Thank you in advance for your help
I have asked a question here how to make a binary heat map several times on a data frame without getting any feedback which I believe it is not that easy. I tried to break down the problem in order to get some answer
so I consider having only one data in my data structure as follows
df1<- structure(list(time = c(1L, 1L, 1L, 1L, 1L, 1L), level = structure(1:6, .Label = c("B",
"C", "D", "E", "F", "G"), class = "factor"), X2 = c(266L, 480L,
396L, 501L, 481L, 542L), X3 = c(356L, 587L, 491L, 320L, 883L,
422L), X4 = c(452L, 406L, 521L, 300L, 582L, 506L), X5 = c(549L,
368L, 548L, 528L, 673L, 701L), X6 = c(414L, 398L, 526L, 593L,
639L, 484L)), .Names = c("time", "level", "X2", "X3", "X4", "X5",
"X6"), class = "data.frame", row.names = c(NA, -6L))

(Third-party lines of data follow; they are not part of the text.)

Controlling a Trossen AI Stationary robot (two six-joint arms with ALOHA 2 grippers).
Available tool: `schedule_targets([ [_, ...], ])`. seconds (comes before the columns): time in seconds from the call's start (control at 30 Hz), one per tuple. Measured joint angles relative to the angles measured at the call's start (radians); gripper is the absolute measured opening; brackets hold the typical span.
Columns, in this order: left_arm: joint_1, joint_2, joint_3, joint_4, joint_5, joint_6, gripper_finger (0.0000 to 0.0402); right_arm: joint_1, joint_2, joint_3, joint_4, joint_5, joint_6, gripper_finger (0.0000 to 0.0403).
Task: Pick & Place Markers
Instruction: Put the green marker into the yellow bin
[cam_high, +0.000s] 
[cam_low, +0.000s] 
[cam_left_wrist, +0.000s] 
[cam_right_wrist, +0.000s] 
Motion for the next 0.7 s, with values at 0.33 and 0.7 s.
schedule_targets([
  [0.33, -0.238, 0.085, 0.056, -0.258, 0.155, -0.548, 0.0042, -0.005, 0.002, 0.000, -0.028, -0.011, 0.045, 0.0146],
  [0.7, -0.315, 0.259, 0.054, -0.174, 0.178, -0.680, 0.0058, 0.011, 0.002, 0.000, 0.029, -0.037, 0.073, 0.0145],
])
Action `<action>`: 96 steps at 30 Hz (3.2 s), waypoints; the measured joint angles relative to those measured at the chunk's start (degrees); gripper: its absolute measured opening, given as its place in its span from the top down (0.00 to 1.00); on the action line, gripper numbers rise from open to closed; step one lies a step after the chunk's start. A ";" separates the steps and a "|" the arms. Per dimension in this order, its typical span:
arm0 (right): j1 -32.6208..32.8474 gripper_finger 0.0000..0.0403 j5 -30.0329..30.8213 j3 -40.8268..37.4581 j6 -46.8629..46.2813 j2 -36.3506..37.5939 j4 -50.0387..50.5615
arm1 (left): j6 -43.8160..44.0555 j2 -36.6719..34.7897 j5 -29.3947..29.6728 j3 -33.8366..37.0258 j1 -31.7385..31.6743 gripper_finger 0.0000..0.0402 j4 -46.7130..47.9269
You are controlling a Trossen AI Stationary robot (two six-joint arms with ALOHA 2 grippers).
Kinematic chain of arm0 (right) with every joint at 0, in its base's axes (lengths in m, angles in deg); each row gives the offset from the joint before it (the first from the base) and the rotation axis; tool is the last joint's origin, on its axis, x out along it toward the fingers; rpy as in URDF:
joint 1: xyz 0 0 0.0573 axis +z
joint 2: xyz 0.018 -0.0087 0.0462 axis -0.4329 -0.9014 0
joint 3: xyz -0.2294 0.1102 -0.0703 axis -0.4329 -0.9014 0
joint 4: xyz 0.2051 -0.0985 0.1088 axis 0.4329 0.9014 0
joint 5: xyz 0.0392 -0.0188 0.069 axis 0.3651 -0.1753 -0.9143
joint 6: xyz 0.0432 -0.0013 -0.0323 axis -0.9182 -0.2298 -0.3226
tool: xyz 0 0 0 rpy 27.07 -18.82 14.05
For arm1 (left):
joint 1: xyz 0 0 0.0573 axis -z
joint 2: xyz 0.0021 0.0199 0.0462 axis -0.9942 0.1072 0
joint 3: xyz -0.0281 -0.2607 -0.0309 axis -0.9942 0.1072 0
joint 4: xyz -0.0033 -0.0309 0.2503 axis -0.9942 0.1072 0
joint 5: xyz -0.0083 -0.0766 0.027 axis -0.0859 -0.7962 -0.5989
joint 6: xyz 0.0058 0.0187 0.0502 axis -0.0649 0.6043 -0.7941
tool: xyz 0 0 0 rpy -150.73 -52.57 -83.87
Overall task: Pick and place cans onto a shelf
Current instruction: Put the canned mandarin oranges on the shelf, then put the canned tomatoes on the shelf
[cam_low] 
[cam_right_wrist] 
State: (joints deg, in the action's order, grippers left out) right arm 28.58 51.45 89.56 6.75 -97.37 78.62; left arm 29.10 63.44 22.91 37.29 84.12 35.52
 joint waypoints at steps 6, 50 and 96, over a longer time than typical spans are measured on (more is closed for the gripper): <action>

at first I get the range of it as follows:
min(df1[3:length(df1)])
max(df1[3:length(df1)])
it means that the data is distributed between 266 and 883.
now I want to set the one closer to lower to be red and the one closer to higher value to be yellow
I tried to plot it with reshape2as follows but I could not figure out how to set the values and other stuff
library(reshape2)
melted_cormat <- melt(df1)
ggplot(data = melted_cormat, aes(x=level, y=variable, fill=value))
Using something similar to your code (note inclusion of "id" variable)...
melted_cormat <- melt(df1, id = c("time", "level"))
ggplot(data = melted_cormat, aes(x=level, y=variable, fill=value)) +
geom_tile() + scale_fill_gradient(low = "red", high = "yellow")
made this plot...
Note that you can substitute hex codes for "red" and "yellow" in scale_fill_gradient, if you want a particular hue or two.